I did sth like that (I had bash scripts for common programming "refactorings" and "queries" like "print all classes and methods where this variable is used"). I couldn't use a modern IDE cause we were programming on a legacy linux server through ssh for licencing reasons.
And the (C++) code was written by a guy that learnt C++ and OOP on the job and it showed. Class hierarchies were sometimes 8 levels deep and class variables were reused for different purposes to "save effort on serializing them" :)
So if the user interactions were in the same order and with the same text prompts - a class would inherit them and add some new ones.

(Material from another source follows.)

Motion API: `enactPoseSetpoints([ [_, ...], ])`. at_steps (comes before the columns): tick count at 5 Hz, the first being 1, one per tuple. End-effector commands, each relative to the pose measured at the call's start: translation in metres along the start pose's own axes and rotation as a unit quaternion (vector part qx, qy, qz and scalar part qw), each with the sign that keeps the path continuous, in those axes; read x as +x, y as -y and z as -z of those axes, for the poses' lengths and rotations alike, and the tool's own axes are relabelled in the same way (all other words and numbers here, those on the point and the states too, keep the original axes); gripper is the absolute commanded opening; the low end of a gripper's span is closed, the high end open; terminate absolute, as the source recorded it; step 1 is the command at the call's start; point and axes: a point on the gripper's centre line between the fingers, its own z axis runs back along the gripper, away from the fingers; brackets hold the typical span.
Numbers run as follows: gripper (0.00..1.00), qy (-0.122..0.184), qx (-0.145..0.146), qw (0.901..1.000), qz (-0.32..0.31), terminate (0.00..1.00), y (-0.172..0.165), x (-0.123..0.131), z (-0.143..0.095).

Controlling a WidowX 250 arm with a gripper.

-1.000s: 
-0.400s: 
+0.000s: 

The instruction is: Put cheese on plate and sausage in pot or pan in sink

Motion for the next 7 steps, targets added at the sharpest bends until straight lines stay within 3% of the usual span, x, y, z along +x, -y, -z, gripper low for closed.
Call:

Even if the old class was just accidentally asking the user similar questions :) So OR_PalNr could mean shelf number in base class and Printer number in descendant, because both times the user was asked to "scan the barcode", while the callstack was a mix of methods from both classes :)
Fun times.
BTW nowadays I mostly work with IntelliJ, but sometimes a script is still the best way to understand the code. For example grepping the git blame output is often very useful. It's never 100% reliable, but it's often good enough.
> BTW nowadays I mostly work with IntelliJ, but sometimes a script is still the best way to understand the code. For example grepping the git blame output is often very useful. It's never 100% reliable, but it's often good enough.
I see we are on the same page : )
> It can with a proper regex. Mostly. Depending on the language, your patience, and the amount of false positives you are comfortable with.
For everyone else: in any of the three big Java IDEs, and in a number of other cases, you don't need much patience or tolerance for false positives, at least if your code isn't too unreasonable (with any sufficiently expressive language you can of course always fool it by somehow accessing things dynamically).
> I did sth like that (I had bash scripts for common programming "refactorings" and "queries" like "print all classes and methods where this variable is used"). I couldn't use a modern IDE cause we were programming on a legacy linux server through ssh for licencing reasons.
Rust in vscode with rust-analyzer: Select the symbol, cmd+shift+p to get the command palette, type rename and select 'rename symbol'. Or right click and pick rename symbol.
Switched this year to VSCode and the quality of most LSPs for VSCode is surprisingly good. Regarding your example: Just rename again. I can tell countless examples of Webstorm failing hard compared to VSCode.
So, from the technical point of view I would say VSCode is equally good.
What I miss most is the UX. Once you get used to the Jetbrains IDEs, their usability is really awesome.
First, I almost never do this, so whether I can or not isn't really a selling point. That said, emacs+lsp-mode handles this just fine, at least for c++.
Simple example: (any language, e.g. Rust) rename a function across multiple files and undo it. Let me know how you'd do it in your editor of choice.